Initialisation of the matplotlib figure. Also here the parts that stay fixed are plotted. In this case for example the colourbar.

This routines set the internal attribute _fig,`_cont` and _timelabel for the ContourMovie object.

animate(frame)[source]

Animate function. I called for each frame of the movie. This routine should only replot the stuff that is actually animated.

Here only the filled contours and the timelabel is updadted.

For more details see also matplotlib.animation.FuncAnimation.

Parameters:

frame (int) – The frame number (starting from 0)

Return type:

A list of artists that should be updated.

class prodimopy.movie.CasaSimMovie(ages, models, timescalefac=3.0, ageslog=True, nframes=40, nbins=40, plot_dict={})[source]

Make a movie out of Casa/ALMA simulations. Currently only integrated images (total intensity, continuum) can be used. For example at each age there is one image.

make_movie(outfile)

Makes the movie and writes it to a file. The routine uses matplotlib.animation.FuncAnimation

There are three possivle formats for the movie: .mp4,`.html` and .gif. The mp4 format requires ffmpeg installed. In case of the html format the html 5 video tag is used. It likely also required ffmpeg (I am not sure). For gif format imagemagick is necessary.

The format is derived from the given filename outfile.

Parameters:

outfile (str) – Outputfile name. The name also defines the outputformat.

models

array_like(objects,ndim=1): A list of model objects (data). Must have the same length as ages

timescalefac

float: The runtime of the movie will be scaled by this value. Currently the runtime of the movie is given by log10 of the maximum age times timescalefac.

ageslog

bool: Use the log10 of ages or not: Defalt True

nframes

int: How many frames should this movie have. Has impact on the smoothness and the size of the video. Does not afect the runtime of the movie.

nbins

int: How many bins should be use for the contourf plot.

init_figure()[source]

Initialisation of the matplotlib figure. Also here the parts that stay fixed are plotted. In this case for example the colourbar.

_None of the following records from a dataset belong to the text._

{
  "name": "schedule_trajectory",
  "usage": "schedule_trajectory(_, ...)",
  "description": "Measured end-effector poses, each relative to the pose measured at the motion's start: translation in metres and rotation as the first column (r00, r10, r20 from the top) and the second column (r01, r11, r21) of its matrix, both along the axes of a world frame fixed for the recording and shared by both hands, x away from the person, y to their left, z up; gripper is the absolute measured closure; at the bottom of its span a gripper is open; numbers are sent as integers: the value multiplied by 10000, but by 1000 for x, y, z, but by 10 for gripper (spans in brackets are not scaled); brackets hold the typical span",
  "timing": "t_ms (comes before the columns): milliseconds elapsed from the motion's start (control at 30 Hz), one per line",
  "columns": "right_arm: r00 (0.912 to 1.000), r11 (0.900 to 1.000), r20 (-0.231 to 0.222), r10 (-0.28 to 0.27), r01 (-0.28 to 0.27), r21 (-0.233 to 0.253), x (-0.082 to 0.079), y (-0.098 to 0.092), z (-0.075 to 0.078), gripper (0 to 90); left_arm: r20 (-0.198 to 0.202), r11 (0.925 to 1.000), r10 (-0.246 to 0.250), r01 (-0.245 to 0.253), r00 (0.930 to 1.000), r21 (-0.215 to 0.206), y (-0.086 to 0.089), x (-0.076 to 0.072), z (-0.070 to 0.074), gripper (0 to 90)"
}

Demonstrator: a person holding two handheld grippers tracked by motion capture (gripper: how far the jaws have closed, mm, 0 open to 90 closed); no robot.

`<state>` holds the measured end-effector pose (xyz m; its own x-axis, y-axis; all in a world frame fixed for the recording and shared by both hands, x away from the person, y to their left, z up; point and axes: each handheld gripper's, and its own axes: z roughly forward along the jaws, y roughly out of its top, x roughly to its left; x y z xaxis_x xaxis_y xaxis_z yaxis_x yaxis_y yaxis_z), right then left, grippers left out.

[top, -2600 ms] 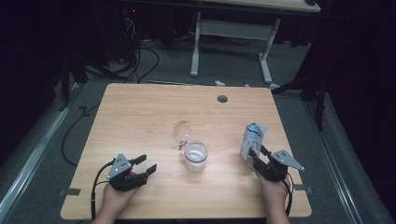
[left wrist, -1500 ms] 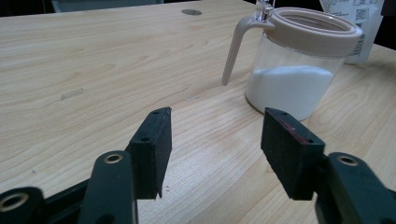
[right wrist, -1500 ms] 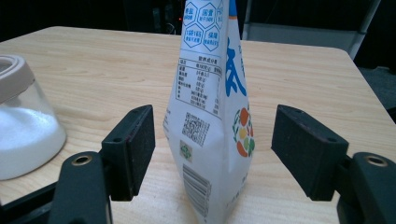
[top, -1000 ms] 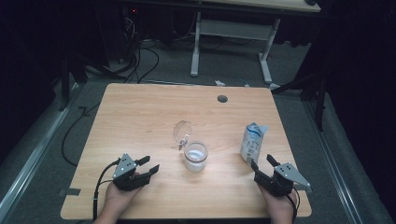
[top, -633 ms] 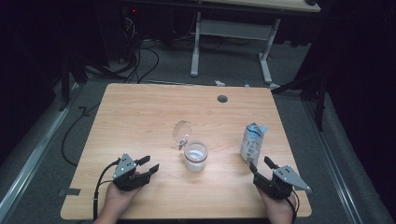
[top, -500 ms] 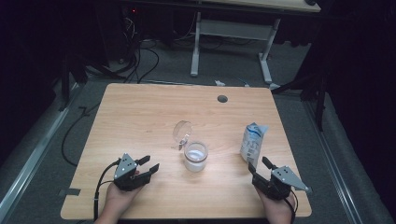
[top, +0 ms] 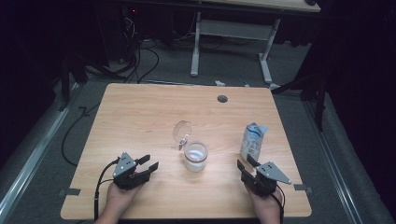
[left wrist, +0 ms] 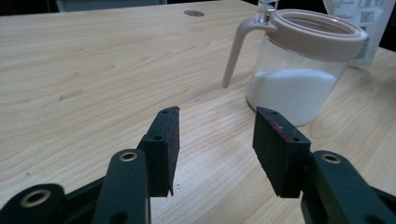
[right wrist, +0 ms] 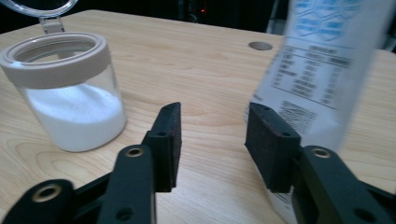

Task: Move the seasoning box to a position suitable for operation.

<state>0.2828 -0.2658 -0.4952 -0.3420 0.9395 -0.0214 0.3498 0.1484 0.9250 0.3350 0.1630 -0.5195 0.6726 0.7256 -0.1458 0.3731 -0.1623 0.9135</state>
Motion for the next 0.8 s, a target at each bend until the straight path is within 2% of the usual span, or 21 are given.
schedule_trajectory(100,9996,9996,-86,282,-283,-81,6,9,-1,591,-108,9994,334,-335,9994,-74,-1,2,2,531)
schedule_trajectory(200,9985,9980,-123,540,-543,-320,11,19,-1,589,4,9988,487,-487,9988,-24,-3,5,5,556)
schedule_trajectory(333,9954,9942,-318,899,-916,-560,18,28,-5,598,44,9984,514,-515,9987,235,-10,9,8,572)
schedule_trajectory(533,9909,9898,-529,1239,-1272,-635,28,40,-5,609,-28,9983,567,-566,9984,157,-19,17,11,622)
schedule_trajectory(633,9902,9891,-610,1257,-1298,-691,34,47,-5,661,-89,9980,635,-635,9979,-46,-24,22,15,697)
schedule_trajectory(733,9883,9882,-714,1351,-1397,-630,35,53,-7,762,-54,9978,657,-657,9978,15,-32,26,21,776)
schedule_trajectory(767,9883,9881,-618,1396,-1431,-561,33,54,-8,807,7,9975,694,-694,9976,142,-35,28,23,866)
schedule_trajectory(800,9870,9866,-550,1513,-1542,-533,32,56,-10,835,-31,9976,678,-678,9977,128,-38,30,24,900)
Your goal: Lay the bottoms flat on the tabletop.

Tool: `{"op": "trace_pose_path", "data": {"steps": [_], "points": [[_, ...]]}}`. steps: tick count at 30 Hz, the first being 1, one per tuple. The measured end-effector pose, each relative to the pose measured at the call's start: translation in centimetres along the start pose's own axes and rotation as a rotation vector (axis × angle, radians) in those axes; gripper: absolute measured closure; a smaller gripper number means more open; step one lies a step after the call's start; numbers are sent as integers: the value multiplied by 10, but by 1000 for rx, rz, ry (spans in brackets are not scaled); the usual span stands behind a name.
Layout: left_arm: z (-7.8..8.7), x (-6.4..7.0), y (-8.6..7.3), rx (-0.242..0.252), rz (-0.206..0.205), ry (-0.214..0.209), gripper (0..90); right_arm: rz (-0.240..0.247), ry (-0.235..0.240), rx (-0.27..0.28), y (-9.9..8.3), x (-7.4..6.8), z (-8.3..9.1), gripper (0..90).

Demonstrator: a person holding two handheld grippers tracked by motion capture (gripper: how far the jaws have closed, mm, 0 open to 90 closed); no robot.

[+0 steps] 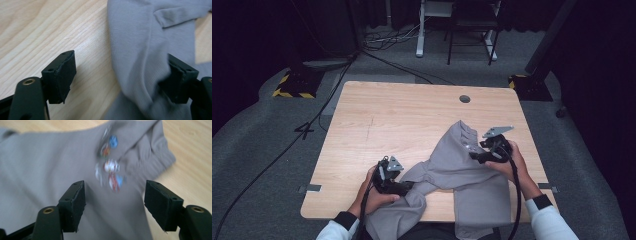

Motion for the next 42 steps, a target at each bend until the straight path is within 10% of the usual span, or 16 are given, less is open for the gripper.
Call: {"op": "trace_pose_path", "data": {"steps": [8, 16, 25, 31, 34, 42], "points": [[-7, 5, 14, -1, -22, 1, 213, -2, 43, -127, 29, -6, -40, 488], [-15, 4, 37, 6, -47, 27, 712, 62, -19, -158, 49, -9, -49, 844], [15, -57, 53, 138, 116, 297, 840, 71, -89, 58, 95, -8, 2, 854], [71, -53, 59, 313, 69, 429, 830, 157, -9, 230, 100, -36, 57, 855], [74, -27, 45, 311, -40, 405, 820, 234, 35, 216, 71, -56, 66, 854], [42, 58, -5, 133, -263, 125, 730, 298, 154, -11, -46, -79, 33, 837]]}}
Point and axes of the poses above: each handheld gripper's, and its own axes: z roughly backward along the jaws, y roughly out of its top, x roughly to its right, the point moved 8 cm from there along -z, roughly forward along the jaws, and after that the axes turned 14 degrees about -x, right-handed, at the moved point
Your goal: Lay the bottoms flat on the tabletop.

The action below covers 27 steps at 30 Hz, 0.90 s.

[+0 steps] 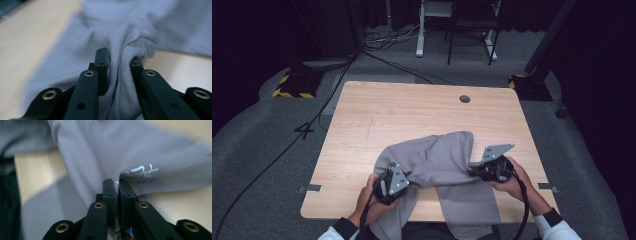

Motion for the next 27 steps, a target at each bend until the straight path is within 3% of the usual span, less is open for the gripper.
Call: {"op": "trace_pose_path", "data": {"steps": [3, 5, 7, 9, 12, 14, 16, 18, 20, 21, 22, 23, 24, 25, 27], "points": [[-8, 29, -7, -60, -51, -120, 673, -27, 35, -91, -33, -9, -16, 779], [-9, 35, -7, -76, -59, -125, 593, -42, 42, -122, -45, -11, -20, 696], [-7, 38, -7, -81, -34, -171, 469, -74, 35, -105, -48, -8, -17, 572], [0, 32, -3, -41, -7, -159, 370, -107, 11, -63, -46, 0, -8, 485], [7, 9, 5, 2, 43, -122, 282, -194, -55, 41, -35, 23, 11, 427], [7, -15, 13, 18, 93, -120, 256, -246, -89, 99, -24, 44, 21, 401], [-3, -48, 23, -3, 130, -55, 247, -300, -104, 117, -14, 62, 22, 374], [-17, -75, 32, -31, 142, -19, 231, -314, -144, 82, -1, 86, 14, 362], [-32, -96, 39, -49, 192, -26, 231, -357, -124, 93, 10, 101, 4, 367], [-41, -107, 42, -68, 210, -3, 233, -379, -111, 91, 16, 108, -3, 364], [-50, -116, 46, -87, 241, -23, 234, -394, -136, 88, 21, 116, -9, 368], [-62, -122, 49, -115, 259, -56, 232, -411, -126, 91, 26, 121, -15, 367], [-69, -126, 51, -132, 263, -40, 230, -423, -102, 76, 31, 125, -24, 355], [-77, -130, 54, -149, 266, -29, 230, -421, -111, 61, 33, 127, -28, 339], [-91, -131, 63, -164, 254, -44, 237, -428, -104, 20, 37, 130, -41, 330]]}}
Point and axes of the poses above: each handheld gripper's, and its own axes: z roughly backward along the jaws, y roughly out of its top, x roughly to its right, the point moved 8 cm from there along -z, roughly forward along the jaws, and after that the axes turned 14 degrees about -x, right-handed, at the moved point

This routine should set the internal attribute _fig,`_cont` and _timelabel for the ContourMovie object.

Needs to be implmented by the subclass.

animate(frame)[source]

Animate function. I called for each frame of the movie. This routine should only replot the stuff that is actually animated.

For more details see also matplotlib.animation.FuncAnimation.

Parameters:

frame (int) – The frame number (starting from 0)

Return type:

Has to return a list of artists that should be updated.